Task instructions -
Repeat the data below exactly, dropping any pictures it holds.

Supplied information -
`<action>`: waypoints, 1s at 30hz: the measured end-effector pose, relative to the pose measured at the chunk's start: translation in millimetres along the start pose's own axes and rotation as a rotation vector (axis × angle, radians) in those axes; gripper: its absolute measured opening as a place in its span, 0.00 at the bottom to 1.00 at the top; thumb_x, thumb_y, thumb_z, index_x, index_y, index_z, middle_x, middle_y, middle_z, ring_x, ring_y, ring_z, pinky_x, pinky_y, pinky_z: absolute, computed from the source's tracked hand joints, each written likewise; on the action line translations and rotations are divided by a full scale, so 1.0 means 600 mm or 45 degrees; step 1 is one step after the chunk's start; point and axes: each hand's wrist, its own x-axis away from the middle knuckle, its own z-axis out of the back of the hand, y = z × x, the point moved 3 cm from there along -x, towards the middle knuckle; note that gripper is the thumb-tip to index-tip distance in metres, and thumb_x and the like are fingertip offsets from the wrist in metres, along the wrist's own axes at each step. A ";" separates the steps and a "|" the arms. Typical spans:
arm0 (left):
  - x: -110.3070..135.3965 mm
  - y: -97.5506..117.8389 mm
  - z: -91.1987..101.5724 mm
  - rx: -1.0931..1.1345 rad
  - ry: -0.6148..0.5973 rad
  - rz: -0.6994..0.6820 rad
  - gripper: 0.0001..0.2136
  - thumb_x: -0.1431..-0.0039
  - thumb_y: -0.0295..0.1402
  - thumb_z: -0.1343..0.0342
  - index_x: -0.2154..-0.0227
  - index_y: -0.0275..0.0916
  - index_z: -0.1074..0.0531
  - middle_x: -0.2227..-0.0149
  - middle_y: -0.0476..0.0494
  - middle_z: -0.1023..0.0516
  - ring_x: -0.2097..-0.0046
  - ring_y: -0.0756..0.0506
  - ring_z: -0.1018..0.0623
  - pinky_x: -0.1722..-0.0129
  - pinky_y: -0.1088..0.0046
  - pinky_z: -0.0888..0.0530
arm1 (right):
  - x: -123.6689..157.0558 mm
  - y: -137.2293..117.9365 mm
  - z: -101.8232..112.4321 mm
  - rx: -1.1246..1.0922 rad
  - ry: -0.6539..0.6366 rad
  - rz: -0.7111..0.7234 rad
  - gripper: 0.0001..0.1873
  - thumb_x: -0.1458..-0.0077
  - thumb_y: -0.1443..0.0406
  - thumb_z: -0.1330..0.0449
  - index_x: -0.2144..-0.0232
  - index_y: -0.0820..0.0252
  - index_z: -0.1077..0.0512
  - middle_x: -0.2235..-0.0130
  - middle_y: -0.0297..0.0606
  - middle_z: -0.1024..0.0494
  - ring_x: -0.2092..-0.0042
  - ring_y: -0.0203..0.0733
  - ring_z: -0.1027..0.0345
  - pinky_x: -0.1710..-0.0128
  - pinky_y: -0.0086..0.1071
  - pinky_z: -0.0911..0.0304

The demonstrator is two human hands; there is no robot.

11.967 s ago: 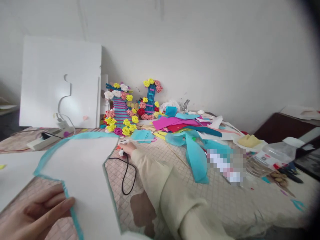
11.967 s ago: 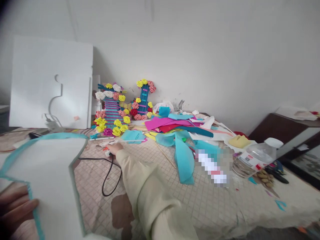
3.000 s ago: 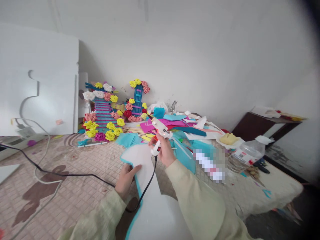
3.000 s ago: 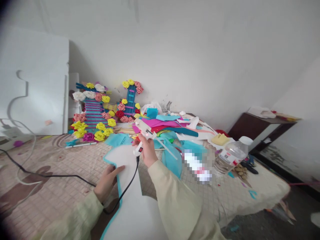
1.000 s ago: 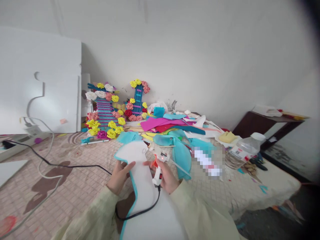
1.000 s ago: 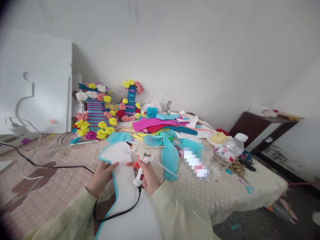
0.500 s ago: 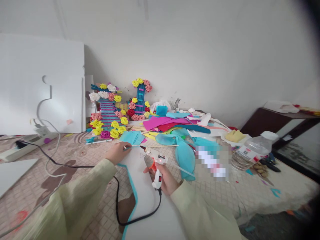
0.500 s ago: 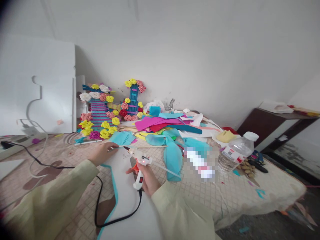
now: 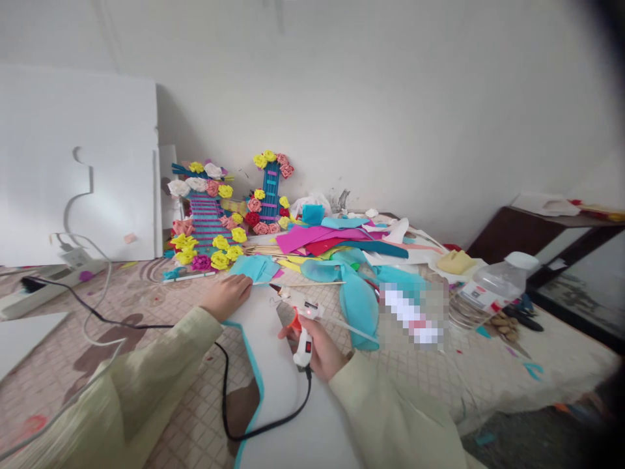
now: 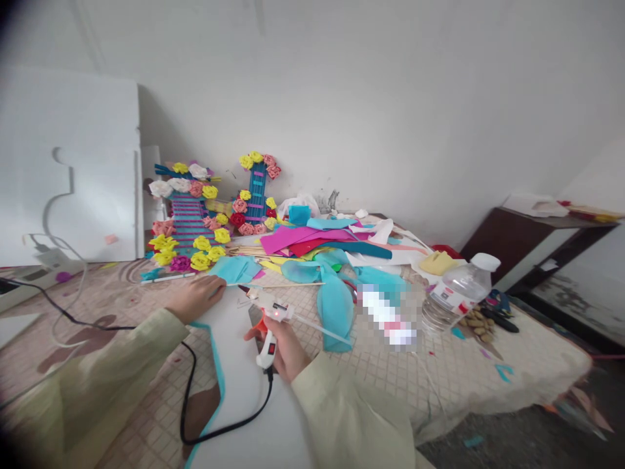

Result of the task -
`<action>`: waypoints, 1s at 30hz: the measured end-effector pose, relative to the pose measured at the chunk's start: translation in millimetres along the start pose's own axes and rotation as a rotation vector (axis × angle, radians) in those axes; gripper: its absolute measured opening as a place in its span, 0.00 at the bottom to 1.00 at the top; thumb_x, thumb_y, thumb_z, index_x, index_y, index_z, middle_x, middle_y, middle_z, ring_x, ring_y, ring_z, pinky_x, pinky_y, pinky_z: absolute, computed from the source's tracked hand joints, each written likewise; on the action line translations and rotations are divided by a full scale, so 1.0 means 600 mm or 45 degrees; step 1 is one step after the chunk's start; point and axes: each hand's wrist, its own x-axis away from the middle knuckle, its own z-axis out of the back of the hand, y = z × x, the point moved 3 cm from there along -x, towards the middle knuckle; note that gripper is the thumb-tip to index-tip distance in metres, and thumb_x and the like are fingertip offsets from the wrist in metres, along the wrist's own axes at each step. A ";" separates the steps and a "|" the arms. Typical spans:
arm0 (left):
  - x: -110.3070..135.3965 mm
  - y: -97.5506..117.8389 mm
  - z: -91.1987..101.5724 mm
  - rx: -1.0931..1.1345 rad
  - ry: -0.6148..0.5973 rad
  - rz: -0.6994..0.6820 rad
  - gripper: 0.0001..0.2136
  - thumb_x: -0.1431..-0.0039
  - thumb_y: -0.0295..0.1402
  - thumb_z: -0.1343..0.0342
  - index_x: -0.2154..-0.0227
  - index_y: -0.0275..0.0916
  - index_z: -0.1074..0.0531
  - middle_x: -0.2227..-0.0149
  - middle_y: -0.0476..0.0494
  - middle_z: -0.1023..0.0516
  - ring_x: -0.2097..-0.0046
  - ring_y: -0.0756..0.0506
  - ring_z: -0.1018..0.0623
  - pinky_x: -0.1722..-0.0129
  - pinky_y: -0.1088..0.0046
  - pinky_z: -0.0888..0.0530
arm1 (right):
  - x: -123.6689..157.0558 mm
  - y: -137.2293..117.9365 mm
  - z: -101.8232..112.4321 mm
  - rx: -1.1246..1.0922 rad
  - ry: -0.6539..0.6366 rad
  - rz: -0.7111..0.7234 rad
  - gripper: 0.0001..0.1873
  - thumb_x: -0.1458..-0.0077
  - thumb_y: -0.1443..0.0406
  - thumb_z: -0.1330..0.0449
  - index_x: -0.2144..-0.0232
  - index_y: -0.0820..0.0252
  - index_z: -0.1077..0.0512
  - middle_x: -0.2235..-0.0130
  - middle_y: -0.0297..0.0606
  - middle_z: -0.1024..0.0494
  - ring_x: -0.2092..-0.0042
  - ring_y: -0.0203..0.0733
  - ring_z: -0.1027..0.0345
  - pinky_x: -0.1710..-0.0128
  - pinky_y: -0.0086..0.1071
  - pinky_z: -0.0911..0.0304

The demonstrator is two human hands; there is no robot.

11.967 s ago: 
11.967 s ago: 
3.000 s ago: 
3.000 s ago: 
1.000 s ago: 
1.000 s ago: 
0.500 s ago: 
0.500 s ago: 
now: 
now: 

Here the output is complete.